Seed germination rate varied among seasons and trends varied among sites. Most surprising was that the highest seed germination was during the misty cool season followed by the dry hot season, both in stark contrast to the lowest rates which were generally found during the rainy season (Figure 3). Although we were unable to directly test the season × density interaction (which may also be a casual factor for our results) due to lost degrees of freedom, the most likely abiotic factor influencing in situ seed germination across seasons is the humidity level of the microhabitat, which can in turn affect germination success, subsequent protocorm development and survivorship. Because plantlets can not survive for more than several days without humidity around their roots, the absolute number of seedlings formed during the rainy season was much higher and the seedlings looked more fit compared to results found for other seasons (per obs., Figure 4). Additionally, the effect of season on seed germination varied among sites for only the Plastic Wrap treatments, indicating that a season and microhabitat interaction may be an important factor driving our results, although we were also unable to test this directly due to lack of statistical power in our dataset. It would appear that regardless of season, microclimatic conditions favoring a more stable moist and warm substrate (the Plastic Wrap + packet treatment) promote more consistent and better seed germination. Given that natural seed formation occurs from May to March and protocorms that are used for fungal isolation are typically found in July, we speculate that the ideal season for in situ seed sowing as an advanced cultivation-friendly technique at our sites is from November to January (the misty cool season).

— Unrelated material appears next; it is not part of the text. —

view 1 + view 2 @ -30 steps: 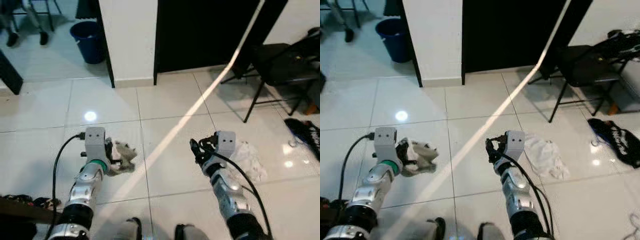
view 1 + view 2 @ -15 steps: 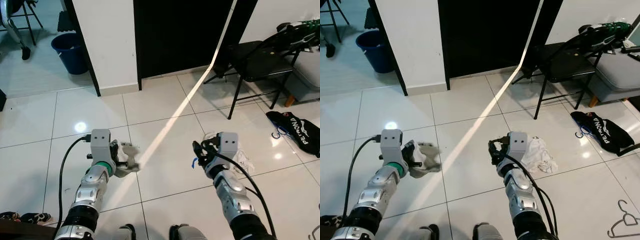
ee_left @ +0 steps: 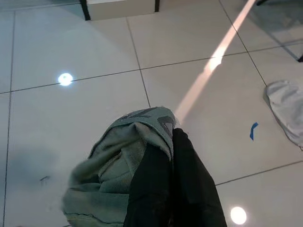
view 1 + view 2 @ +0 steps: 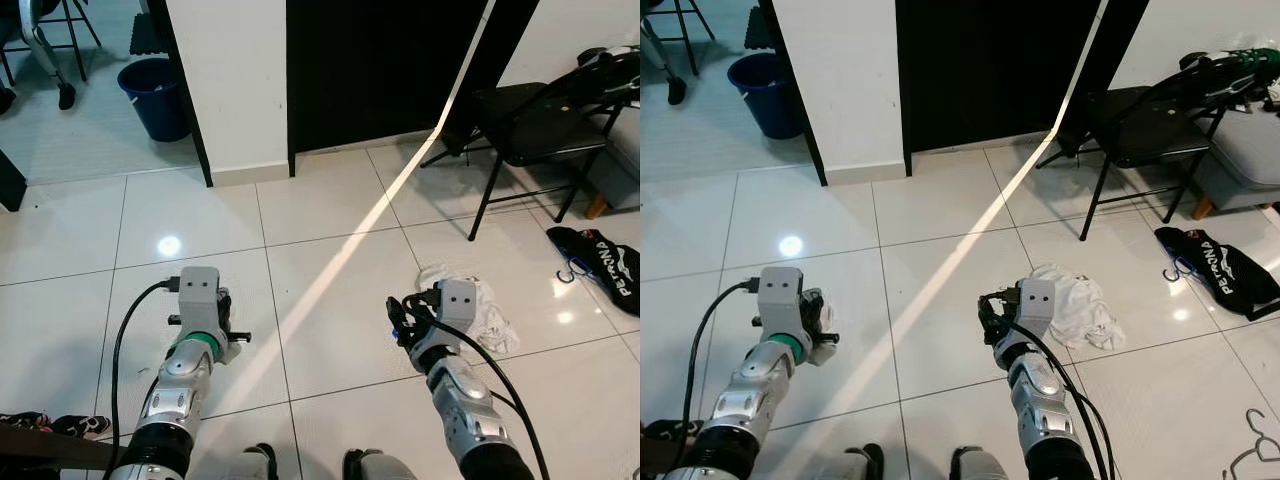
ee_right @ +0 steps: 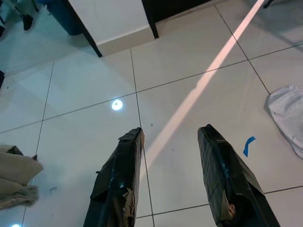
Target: Hang hanger
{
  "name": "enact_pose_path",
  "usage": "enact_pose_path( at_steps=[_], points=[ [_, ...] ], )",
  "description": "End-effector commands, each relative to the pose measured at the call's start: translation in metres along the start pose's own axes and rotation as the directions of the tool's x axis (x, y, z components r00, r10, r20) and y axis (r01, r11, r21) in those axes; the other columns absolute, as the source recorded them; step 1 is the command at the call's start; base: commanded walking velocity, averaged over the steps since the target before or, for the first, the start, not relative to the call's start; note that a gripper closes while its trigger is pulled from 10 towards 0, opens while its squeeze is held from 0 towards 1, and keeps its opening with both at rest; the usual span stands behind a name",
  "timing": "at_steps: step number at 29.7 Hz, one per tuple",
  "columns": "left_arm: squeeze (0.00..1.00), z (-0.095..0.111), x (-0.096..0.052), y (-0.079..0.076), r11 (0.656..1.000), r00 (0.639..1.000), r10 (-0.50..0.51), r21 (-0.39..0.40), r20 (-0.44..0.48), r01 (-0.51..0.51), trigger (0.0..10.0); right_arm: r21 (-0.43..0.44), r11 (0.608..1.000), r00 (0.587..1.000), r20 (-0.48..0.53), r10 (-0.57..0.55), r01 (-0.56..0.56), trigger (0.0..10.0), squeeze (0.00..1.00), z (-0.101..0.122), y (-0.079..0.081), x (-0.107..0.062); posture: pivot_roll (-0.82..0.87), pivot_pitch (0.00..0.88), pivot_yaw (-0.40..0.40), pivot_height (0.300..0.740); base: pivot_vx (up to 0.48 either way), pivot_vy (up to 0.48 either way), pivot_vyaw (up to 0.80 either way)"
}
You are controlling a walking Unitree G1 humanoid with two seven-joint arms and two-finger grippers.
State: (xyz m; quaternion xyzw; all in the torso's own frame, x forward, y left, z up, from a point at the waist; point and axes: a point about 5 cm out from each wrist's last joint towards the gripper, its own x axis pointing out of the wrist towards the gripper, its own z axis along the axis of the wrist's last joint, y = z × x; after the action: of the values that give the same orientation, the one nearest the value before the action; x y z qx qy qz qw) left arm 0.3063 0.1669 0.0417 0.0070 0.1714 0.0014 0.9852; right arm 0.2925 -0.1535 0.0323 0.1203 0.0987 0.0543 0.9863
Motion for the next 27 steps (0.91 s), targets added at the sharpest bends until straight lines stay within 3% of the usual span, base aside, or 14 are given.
enact_pose_path(
  at_steps=[1, 12, 19, 27],
  points=[
    [0.0, -0.01, -0.002, -0.003, 1.0, 1.0, -0.007, 0.008, -0.027, 0.007, 10.0, 0.017, 0.999, 1.0, -0.015, -0.026, 0.027, 10.0, 0.0, -0.008, -0.004, -0.006, 0.04, 0.096, 0.062, 0.74, 0.0, 0.0, 0.0],
    [0.0, -0.018, -0.006, -0.007, 0.998, 0.998, -0.029, 0.046, -0.049, 0.032, 10.0, 0.048, 0.998, 0.998, 0.022, -0.053, 0.051, 10.0, 0.0, -0.008, -0.005, -0.017, 0.02, 0.092, 0.073, 0.74, 0.0, 0.0, 0.0],
    [0.0, -0.019, -0.001, -0.014, 0.999, 0.997, -0.038, 0.024, -0.062, 0.039, 10.0, 0.041, 0.999, 0.998, 0.05, -0.036, 0.034, 10.0, 0.0, 0.007, -0.004, -0.005, -0.02, 0.106, 0.061, 0.74, 0.0, 0.0, 0.0],
    [0.0, -0.027, -0.004, -0.014, 1.0, 0.996, -0.031, 0.005, -0.085, 0.031, 10.0, 0.059, 0.997, 0.999, 0.031, -0.041, 0.04, 10.0, 0.0, 0.003, -0.003, -0.004, 0.0, 0.103, 0.064, 0.74, 0.0, 0.0, 0.0]
  ],
)
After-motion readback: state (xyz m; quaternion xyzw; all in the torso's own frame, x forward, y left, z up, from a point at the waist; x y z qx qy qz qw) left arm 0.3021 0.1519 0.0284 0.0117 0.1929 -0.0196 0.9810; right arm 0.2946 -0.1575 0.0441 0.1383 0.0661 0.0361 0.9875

Advanced restoration-friendly cultivation of orchids through in situ symbiotic seed germination can produce a large number of orchid seedlings quickly and easily at very low cost. For successful application, however, fungal origin and compatibility should be considered prior to sowing seeds of epiphytic orchid species in the wild. In addition, based on our research findings, we suggest that advanced in situ germination techniques include a secure sowing site that promotes a warm microhabitat with high and constant humidity yet allows light penetration to promote germination. It would also appear that treatments that promote such conditions (such as our Plastic Wrap + packet treatment) will have high germination rates regardless of variation in microhabitat conditions or location, and variation associated with seed density, or the timing of planting (season), although geographic origin and potential ecological risks remain to be tested (Zettler et al., 2007). We hope that after 2 or 3 years of growth, fresh orchid stems (Figure 4) for use in the medicinal plant trade, produced through the cultivation techniques outlined in this paper, will have the same quality as their wild counterparts. Our results have enormous potential for the production and sale of locally produced materials while simultaneously easing collection pressures on native plant populations. Although our research is the only based on in situ seed germination of Chinese wild species, our study has broad application for the both commercial and conservation initiatives for the Orchidaceae.